About this task: Restate verbatim the span of lines below between the line with "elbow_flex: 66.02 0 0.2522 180" and the line with "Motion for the", including those two lines, and only that span.

Recorded data:
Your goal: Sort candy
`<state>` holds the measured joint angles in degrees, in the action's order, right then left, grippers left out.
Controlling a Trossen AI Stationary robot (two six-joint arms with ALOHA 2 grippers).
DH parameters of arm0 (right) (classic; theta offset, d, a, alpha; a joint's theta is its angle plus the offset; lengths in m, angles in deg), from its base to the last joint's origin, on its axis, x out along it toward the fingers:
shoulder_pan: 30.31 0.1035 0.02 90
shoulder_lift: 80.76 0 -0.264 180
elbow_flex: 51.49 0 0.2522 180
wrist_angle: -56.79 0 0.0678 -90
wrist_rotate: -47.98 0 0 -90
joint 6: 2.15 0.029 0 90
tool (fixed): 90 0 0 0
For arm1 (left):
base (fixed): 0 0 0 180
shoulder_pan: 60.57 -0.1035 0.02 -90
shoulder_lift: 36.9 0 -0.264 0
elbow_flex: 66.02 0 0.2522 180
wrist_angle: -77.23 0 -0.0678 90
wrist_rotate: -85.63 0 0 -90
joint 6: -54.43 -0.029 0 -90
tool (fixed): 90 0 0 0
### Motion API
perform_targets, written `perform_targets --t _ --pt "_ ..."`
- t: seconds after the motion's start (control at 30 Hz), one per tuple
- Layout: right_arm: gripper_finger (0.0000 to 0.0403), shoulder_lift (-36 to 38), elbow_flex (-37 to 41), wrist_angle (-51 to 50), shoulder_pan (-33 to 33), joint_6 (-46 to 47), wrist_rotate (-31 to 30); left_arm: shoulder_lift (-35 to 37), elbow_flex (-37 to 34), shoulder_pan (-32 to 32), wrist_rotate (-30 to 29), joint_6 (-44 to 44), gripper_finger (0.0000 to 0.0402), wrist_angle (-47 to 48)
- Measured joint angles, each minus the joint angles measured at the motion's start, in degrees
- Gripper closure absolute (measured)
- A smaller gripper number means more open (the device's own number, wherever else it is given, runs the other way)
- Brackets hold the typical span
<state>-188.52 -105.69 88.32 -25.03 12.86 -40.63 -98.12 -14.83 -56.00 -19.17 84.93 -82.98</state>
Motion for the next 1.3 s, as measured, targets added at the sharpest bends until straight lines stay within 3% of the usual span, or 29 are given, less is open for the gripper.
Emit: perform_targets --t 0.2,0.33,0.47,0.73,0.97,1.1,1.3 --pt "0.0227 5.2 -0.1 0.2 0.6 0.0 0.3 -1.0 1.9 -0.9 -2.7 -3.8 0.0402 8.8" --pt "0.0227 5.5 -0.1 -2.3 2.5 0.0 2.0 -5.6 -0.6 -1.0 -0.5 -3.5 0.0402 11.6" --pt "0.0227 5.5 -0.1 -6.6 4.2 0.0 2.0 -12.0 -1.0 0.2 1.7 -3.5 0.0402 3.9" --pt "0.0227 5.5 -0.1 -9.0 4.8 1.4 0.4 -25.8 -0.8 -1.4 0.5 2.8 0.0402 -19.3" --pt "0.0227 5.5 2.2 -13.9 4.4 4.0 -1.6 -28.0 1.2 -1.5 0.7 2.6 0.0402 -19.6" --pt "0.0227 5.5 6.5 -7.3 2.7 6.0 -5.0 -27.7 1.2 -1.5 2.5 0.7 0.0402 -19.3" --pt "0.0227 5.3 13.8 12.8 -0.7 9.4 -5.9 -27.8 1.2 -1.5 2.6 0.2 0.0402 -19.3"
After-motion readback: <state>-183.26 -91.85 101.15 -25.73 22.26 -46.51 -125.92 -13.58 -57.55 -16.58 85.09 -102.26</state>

Task solution:
elbow_flex: 66.02 0 0.2522 180
wrist_angle: -77.23 0 -0.0678 90
wrist_rotate: -85.63 0 0 -90
joint 6: -54.43 -0.029 0 -90
tool (fixed): 90 0 0 0
### Motion API
perform_targets, written `perform_targets --t _ --pt "_ ..."`
- t: seconds after the motion's start (control at 30 Hz), one per tuple
- Layout: right_arm: gripper_finger (0.0000 to 0.0403), shoulder_lift (-36 to 38), elbow_flex (-37 to 41), wrist_angle (-51 to 50), shoulder_pan (-33 to 33), joint_6 (-46 to 47), wrist_rotate (-31 to 30); left_arm: shoulder_lift (-35 to 37), elbow_flex (-37 to 34), shoulder_pan (-32 to 32), wrist_rotate (-30 to 29), joint_6 (-44 to 44), gripper_finger (0.0000 to 0.0402), wrist_angle (-47 to 48)
- Measured joint angles, each minus the joint angles measured at the motion's start, in degrees
- Gripper closure absolute (measured)
- A smaller gripper number means more open (the device's own number, wherever else it is given, runs the other way)
- Brackets hold the typical span
<state>-188.52 -105.69 88.32 -25.03 12.86 -40.63 -98.12 -14.83 -56.00 -19.17 84.93 -82.98</state>
Motion for the next 1.3 s, as measured, targets added at the sharpest bends until straight lines stay within 3% of the usual span, or 29 are given, less is open for the gripper.

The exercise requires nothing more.